In PyFasma, despiking is performed using the df.pyfasma.despike
method, available through the .pyfasma
accessor. Internally, it uses scipy.signal.find_peaks()
to detect and remove peaks based on customizable parameters such as height, prominence, and width.
Examples¶
The following command removes both positive and negative spikes using default settings:
df_despiked = df.pyfasma.despike()
To only remove strong positive spikes with a minimum height of 500:
df_despiked = df.pyfasma.despike(spikes_type="pos", height=500)
The method is non-destructive and returns a new DataFrame with spikes removed from each spectrum (column).
See full parameter list and details
For more control over the spike detection criteria, refer to the full method documentation:
pyfasma.dffuncs.PyfasmaAccessor.despike()
Smoothing¶
Smoothing reduces noise in Raman spectra by averaging signal fluctuations while preserving important features like peaks. It is a common preprocessing step before baseline correction or peak analysis, especially when spectra exhibit high-frequency noise.
In PyFasma, smoothing is performed using the df.pyfasma.smooth
method, available through the .pyfasma
accessor. The function supports several smoothing algorithms, including Savitzky-Golay, moving average, and Gaussian filtering. The smoothing behavior is controlled by the kind
and params
arguments.
Examples¶
Apply a Savitzky-Golay filter with a window length of 11 and a polynomial order of 3:
df_smooth = df.pyfasma.smooth(params=[11, 3], kind="savgol")
Apply a simple moving average with a window length of 15:
df_smooth = df.pyfasma.smooth(params=[15], kind="movav")
Apply Gaussian smoothing with a standard deviation of 2.5:
df_smooth = df.pyfasma.smooth(params=[2.5], kind="gauss")
The method is non-destructive and returns a new DataFrame with smoothed spectra.
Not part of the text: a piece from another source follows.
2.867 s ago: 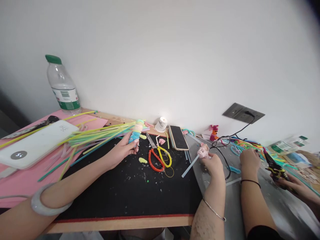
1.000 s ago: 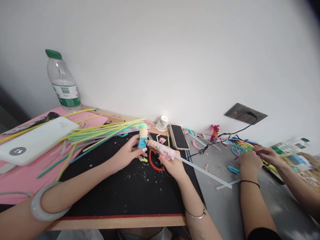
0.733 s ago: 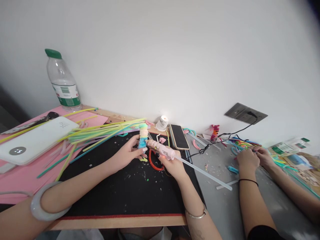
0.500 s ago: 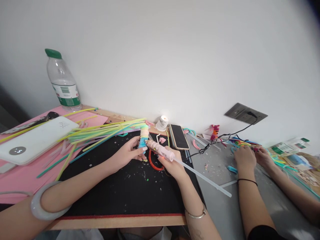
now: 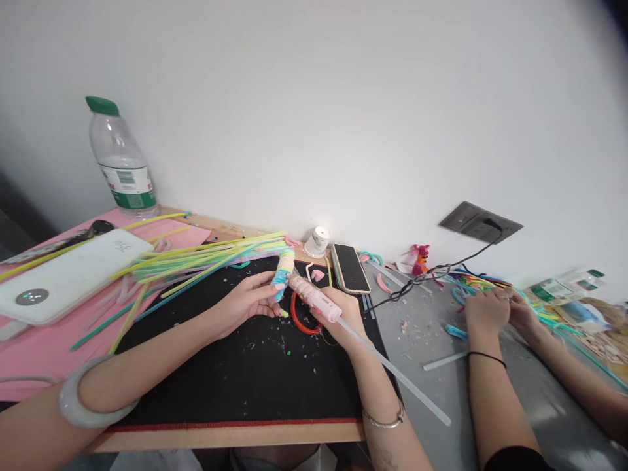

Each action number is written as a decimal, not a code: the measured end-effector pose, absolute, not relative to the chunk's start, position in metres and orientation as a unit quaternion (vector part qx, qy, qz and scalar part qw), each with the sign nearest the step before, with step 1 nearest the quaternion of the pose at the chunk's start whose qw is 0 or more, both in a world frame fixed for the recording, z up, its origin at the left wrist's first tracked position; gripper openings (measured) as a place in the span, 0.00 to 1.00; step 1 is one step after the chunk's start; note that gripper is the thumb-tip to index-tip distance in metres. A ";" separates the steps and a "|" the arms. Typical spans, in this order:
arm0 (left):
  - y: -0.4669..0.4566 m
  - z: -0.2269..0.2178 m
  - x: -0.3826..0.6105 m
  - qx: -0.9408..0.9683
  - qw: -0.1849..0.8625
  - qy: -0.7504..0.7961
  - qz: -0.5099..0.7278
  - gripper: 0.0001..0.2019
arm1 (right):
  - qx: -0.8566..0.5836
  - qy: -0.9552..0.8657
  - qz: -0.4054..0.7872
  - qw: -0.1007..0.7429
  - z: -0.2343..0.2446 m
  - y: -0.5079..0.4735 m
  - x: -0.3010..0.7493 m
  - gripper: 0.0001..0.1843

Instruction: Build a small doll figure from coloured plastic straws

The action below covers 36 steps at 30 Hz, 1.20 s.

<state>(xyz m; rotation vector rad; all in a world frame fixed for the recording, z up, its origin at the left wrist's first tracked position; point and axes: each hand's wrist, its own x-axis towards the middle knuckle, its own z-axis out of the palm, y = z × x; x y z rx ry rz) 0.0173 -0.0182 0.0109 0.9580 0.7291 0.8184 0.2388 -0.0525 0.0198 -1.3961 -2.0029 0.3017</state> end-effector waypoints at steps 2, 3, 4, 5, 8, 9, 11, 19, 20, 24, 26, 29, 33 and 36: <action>-0.018 0.012 0.017 0.439 0.744 0.336 0.376 0.19 | -0.543 -0.753 0.135 0.345 0.023 -0.054 0.239 0.05; -0.019 0.013 0.017 0.442 0.742 0.338 0.374 0.19 | -0.547 -0.744 0.149 0.353 0.025 -0.054 0.238 0.06; -0.019 0.015 0.017 0.447 0.739 0.341 0.371 0.19 | -0.548 -0.736 0.163 0.362 0.027 -0.055 0.238 0.07; -0.019 0.016 0.017 0.453 0.737 0.344 0.366 0.19 | -0.549 -0.730 0.175 0.369 0.028 -0.055 0.237 0.08; -0.020 0.019 0.018 0.469 0.730 0.351 0.352 0.21 | -0.544 -0.715 0.207 0.386 0.030 -0.056 0.236 0.09; -0.020 0.020 0.018 0.473 0.729 0.351 0.350 0.21 | -0.544 -0.711 0.218 0.388 0.029 -0.055 0.236 0.08; -0.021 0.020 0.017 0.479 0.726 0.349 0.350 0.23 | -0.547 -0.703 0.238 0.387 0.027 -0.054 0.236 0.07; -0.020 0.017 0.016 0.484 0.719 0.342 0.363 0.23 | -0.464 -0.704 0.344 0.413 0.025 -0.053 0.236 0.18; -0.020 0.017 0.016 0.484 0.720 0.340 0.362 0.23 | -0.462 -0.700 0.352 0.415 0.025 -0.053 0.236 0.19; -0.020 0.017 0.016 0.484 0.727 0.334 0.356 0.23 | -0.492 -0.680 0.373 0.396 0.022 -0.053 0.236 0.21; -0.020 0.017 0.015 0.482 0.734 0.326 0.351 0.22 | -0.499 -0.675 0.377 0.390 0.021 -0.053 0.237 0.23; -0.020 0.017 0.015 0.480 0.742 0.317 0.344 0.22 | -0.512 -0.671 0.374 0.385 0.020 -0.053 0.237 0.22; -0.021 0.017 0.015 0.476 0.749 0.310 0.342 0.21 | -0.510 -0.658 0.387 0.397 0.018 -0.053 0.238 0.20; -0.021 0.017 0.014 0.464 0.757 0.302 0.347 0.19 | -0.509 -0.645 0.402 0.404 0.018 -0.052 0.238 0.20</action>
The choice of filter and its parameters should depend on the level and nature of noise in your data.
See full parameter list and details
For all supported smoothing methods and their required parameters, refer to the full method documentation:
pyfasma.dffuncs.PyfasmaAccessor.smooth()
Baseline Correction¶
Baseline correction removes background signal from Raman spectra, often caused by fluorescence or system artifacts. This step is essential for accurate peak detection and quantification.
In PyFasma, baseline correction is performed using the df.pyfasma.baseline_correct
method, available through the .pyfasma
accessor. Internally, it leverages the pybaselines library by Donald Erb and supports several popular algorithms, including IModPoly [1], SNIP [2], and airPLS[3].
Examples¶
Apply the default SNIP algorithm:
df_corrected = df.pyfasma.baseline_correct()
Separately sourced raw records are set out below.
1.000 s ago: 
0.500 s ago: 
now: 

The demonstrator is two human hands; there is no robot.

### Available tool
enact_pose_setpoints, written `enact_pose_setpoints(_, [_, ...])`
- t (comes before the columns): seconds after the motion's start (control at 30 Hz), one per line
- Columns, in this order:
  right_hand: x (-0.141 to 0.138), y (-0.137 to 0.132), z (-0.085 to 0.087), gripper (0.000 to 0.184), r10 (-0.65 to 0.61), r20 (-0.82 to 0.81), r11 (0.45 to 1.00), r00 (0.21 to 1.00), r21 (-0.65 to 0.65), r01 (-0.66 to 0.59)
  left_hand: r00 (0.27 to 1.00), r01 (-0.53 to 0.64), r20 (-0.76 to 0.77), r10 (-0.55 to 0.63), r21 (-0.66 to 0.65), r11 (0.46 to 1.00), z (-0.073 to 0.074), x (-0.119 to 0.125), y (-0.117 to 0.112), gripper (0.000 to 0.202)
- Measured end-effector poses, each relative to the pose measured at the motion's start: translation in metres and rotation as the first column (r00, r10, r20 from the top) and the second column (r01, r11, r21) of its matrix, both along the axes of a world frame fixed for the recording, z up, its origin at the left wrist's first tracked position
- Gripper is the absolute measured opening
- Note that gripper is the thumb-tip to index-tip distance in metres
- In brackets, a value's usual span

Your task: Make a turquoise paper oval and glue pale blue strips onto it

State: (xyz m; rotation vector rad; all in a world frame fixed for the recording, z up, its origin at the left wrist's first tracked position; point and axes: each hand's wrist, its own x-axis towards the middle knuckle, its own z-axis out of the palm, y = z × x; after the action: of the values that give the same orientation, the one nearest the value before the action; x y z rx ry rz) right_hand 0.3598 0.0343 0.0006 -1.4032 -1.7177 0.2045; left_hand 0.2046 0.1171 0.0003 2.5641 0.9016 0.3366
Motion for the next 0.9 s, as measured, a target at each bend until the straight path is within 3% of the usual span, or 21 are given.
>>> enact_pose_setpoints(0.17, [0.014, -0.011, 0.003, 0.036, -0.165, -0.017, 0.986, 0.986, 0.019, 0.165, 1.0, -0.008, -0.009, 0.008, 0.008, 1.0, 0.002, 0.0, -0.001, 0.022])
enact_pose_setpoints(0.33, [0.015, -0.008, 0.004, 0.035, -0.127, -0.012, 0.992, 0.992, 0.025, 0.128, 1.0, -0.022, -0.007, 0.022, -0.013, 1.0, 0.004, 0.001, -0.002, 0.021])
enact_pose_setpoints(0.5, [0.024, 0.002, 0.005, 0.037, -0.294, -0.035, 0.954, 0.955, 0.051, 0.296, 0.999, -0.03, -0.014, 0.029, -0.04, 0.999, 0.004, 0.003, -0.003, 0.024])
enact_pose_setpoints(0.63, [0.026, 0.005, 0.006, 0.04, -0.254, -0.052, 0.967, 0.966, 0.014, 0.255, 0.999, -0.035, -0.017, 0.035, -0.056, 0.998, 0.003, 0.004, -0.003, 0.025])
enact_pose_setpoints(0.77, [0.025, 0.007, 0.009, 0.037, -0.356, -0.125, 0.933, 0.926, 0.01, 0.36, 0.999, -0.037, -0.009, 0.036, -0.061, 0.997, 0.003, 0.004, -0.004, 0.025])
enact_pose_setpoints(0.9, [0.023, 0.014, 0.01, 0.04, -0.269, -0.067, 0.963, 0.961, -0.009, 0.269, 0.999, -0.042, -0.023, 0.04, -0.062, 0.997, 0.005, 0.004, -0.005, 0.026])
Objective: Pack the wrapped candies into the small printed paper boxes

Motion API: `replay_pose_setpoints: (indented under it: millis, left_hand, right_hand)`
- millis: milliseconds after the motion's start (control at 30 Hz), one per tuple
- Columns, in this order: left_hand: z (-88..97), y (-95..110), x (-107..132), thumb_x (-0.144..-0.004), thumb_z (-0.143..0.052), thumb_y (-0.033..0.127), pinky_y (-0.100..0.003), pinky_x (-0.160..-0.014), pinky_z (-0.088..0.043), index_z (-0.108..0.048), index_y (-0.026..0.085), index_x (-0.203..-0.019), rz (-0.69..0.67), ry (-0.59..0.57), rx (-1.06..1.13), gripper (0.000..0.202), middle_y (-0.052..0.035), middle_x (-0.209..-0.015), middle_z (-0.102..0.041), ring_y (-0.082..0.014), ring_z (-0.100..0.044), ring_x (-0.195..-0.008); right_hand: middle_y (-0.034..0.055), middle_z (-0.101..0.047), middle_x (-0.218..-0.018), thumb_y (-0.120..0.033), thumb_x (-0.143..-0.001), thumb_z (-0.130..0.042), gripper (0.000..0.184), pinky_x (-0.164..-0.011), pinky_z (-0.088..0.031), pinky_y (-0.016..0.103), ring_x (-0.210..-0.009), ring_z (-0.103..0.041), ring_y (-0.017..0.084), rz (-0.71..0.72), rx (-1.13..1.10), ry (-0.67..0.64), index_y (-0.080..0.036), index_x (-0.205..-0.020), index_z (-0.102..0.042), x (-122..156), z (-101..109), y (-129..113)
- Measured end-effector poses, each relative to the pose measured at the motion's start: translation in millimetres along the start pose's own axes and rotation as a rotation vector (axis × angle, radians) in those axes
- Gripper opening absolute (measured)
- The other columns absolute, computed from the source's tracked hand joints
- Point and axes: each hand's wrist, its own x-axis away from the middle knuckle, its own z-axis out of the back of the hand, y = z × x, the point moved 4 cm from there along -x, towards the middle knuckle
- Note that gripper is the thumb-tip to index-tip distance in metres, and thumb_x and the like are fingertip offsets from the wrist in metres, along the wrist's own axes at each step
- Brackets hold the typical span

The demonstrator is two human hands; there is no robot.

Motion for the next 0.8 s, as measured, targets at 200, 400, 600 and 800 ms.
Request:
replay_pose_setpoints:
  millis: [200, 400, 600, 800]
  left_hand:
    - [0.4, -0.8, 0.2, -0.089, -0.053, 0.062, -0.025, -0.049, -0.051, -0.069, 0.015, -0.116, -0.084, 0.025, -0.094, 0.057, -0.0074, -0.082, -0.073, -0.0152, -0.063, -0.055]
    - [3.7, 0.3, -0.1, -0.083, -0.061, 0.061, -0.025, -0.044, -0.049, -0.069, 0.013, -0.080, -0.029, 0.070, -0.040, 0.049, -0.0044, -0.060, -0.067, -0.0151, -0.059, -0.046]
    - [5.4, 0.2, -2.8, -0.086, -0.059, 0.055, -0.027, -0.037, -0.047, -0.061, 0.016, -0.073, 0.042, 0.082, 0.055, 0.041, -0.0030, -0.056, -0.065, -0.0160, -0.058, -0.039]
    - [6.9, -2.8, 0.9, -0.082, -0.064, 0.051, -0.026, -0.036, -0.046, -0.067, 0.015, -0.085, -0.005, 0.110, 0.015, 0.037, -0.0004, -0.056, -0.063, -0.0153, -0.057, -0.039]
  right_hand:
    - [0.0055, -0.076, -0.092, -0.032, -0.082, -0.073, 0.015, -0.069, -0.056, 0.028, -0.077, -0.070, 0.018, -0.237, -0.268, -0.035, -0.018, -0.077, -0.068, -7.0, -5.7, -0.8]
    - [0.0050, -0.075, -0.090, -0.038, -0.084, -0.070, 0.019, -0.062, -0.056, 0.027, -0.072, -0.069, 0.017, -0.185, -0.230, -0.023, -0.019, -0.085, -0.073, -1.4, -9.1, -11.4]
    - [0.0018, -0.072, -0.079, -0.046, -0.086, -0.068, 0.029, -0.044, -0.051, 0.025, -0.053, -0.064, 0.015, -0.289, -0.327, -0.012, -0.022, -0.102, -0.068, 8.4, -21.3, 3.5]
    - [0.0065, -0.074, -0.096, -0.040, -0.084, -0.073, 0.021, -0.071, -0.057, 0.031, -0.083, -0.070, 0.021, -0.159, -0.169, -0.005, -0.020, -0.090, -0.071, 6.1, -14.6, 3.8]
Use the IModPoly method with a second-order polynomial:
df_corrected = df.pyfasma.baseline_correct(kind="imodpoly", poly_order=2)
Apply the airPLS method with a smoother baseline (higher
lam
):df_corrected = df.pyfasma.baseline_correct(kind="airpls", lam=1e7)
The method is non-destructive and returns a new DataFrame with the estimated baseline removed from each spectrum. By default, PyFasma also vertically shifts the baseline to avoid clipping the signal (zero_correction=True
), ensuring it remains below the input spectrum.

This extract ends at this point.